Capitolo 21

Alle 9,20 di quel mattino il ventre si è fatto improvvisamente rigido.
Ecco una contrazione. Intensa. Non troppo dolorosa.
L’ho riconosciuta subito.
Diversa da ogni altra sensazione provata nelle montagne russe dei mesi precedenti,
dove avevo sofferto di coliche addominali dolorose e spesso interminabili.

Ma questo non era un dolore. Era un miracolo.

Dopo 20 minuti, la seconda. Ed è stato come quando ti sposi e nonostante mesi e mesi a parlarne e provare l’abito, comprendi solo quando sei lì davanti all’altare che sta succedendo davvero.

Ho capito la differenza. Che ero una mamma davvero.

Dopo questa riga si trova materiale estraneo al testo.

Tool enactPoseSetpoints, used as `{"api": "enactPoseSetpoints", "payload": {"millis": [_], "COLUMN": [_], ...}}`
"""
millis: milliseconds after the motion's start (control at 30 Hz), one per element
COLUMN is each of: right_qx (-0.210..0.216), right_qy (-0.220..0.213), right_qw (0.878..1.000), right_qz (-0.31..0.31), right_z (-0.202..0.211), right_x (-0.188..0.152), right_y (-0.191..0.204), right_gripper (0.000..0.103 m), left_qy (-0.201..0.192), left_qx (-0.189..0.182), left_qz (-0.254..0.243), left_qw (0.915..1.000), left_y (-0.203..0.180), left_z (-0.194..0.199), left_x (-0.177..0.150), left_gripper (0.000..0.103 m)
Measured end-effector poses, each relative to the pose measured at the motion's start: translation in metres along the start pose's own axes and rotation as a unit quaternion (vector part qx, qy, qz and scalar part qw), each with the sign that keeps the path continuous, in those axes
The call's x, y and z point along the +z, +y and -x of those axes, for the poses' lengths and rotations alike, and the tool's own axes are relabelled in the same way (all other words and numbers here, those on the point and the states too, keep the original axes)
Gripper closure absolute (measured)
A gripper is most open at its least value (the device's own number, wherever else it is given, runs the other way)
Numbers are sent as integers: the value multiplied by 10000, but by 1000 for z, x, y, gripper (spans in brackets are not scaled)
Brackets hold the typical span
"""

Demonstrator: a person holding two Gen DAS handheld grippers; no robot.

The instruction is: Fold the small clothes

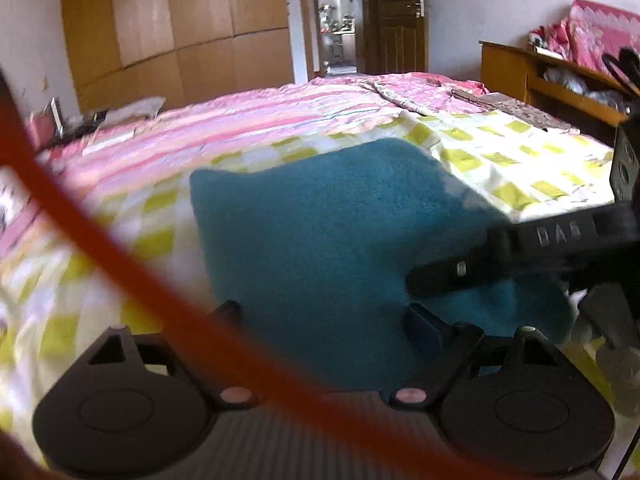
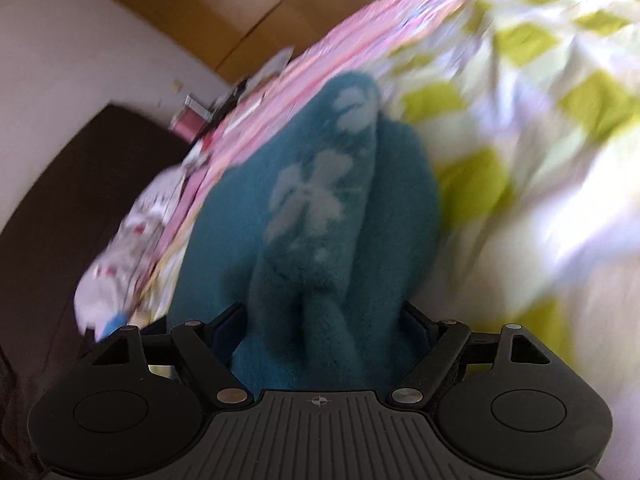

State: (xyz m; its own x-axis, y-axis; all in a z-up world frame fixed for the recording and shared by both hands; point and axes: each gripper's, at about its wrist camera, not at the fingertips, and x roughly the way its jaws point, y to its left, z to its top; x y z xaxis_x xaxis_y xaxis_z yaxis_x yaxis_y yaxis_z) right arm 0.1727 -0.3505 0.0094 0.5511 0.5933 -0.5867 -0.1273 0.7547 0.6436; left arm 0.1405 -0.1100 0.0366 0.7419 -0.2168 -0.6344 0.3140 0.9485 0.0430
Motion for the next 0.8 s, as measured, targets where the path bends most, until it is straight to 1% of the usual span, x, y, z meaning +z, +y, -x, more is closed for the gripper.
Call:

Ho dimenticato all’istante tutto il resto e mi sono distesa sul letto. Ho abbracciato il pancione e sottovoce ho detto: “dai che tra un pò ci vediamo”.

Un amore grande si è espanso intorno a noi, come a preparare l’aria giusta che potessimo respirare al nostro incontro. Come se non ce ne fosse altra di più buona da buttare nei polmoni.

Dopo due ore le strette del travaglio si presentavano ogni 30 minuti ed ero così felice da non provare nessuna paura. Il dolore è stato tanto, ma solo fino a quando l’ultima spinta se l’è portato via con sè.

Finalmente il mio bellissimo bambino era tra le mie braccia. Tutto era andato bene. Per lo meno per il piccolo.
Appena lasciato Giovanni alle infermiere infatti mi sono resa conto che alcune complicazioni durante il parto, mi avevano causato una grave ferita e di conseguenza un’ emorragia.
In pochi minuti le mie forze sono svigorite. La mente leggermente confusa, le mie mani sporche di sangue, i battiti accelerati. Ma io pensavo solo alla voglia scalpitante di rivedere mio figlio.

Dopo 40 minuti di medicazioni, scesa dal lettino della sala parto con l’aiuto di due infermiere, ho perso i sensi. Al risveglio, l’ho ritenuto un caso. Pochi minuti più tardi invece succedeva di nuovo. E poco dopo, un’altra volta ancora.

Un buio strano e sconosciuto mi impediva di assaporare il momento più bello della mia vita.
Per fortuna o per sfortuna non me ne rendevo conto ma stavo per scoprire che ero destinata a dover essere forte.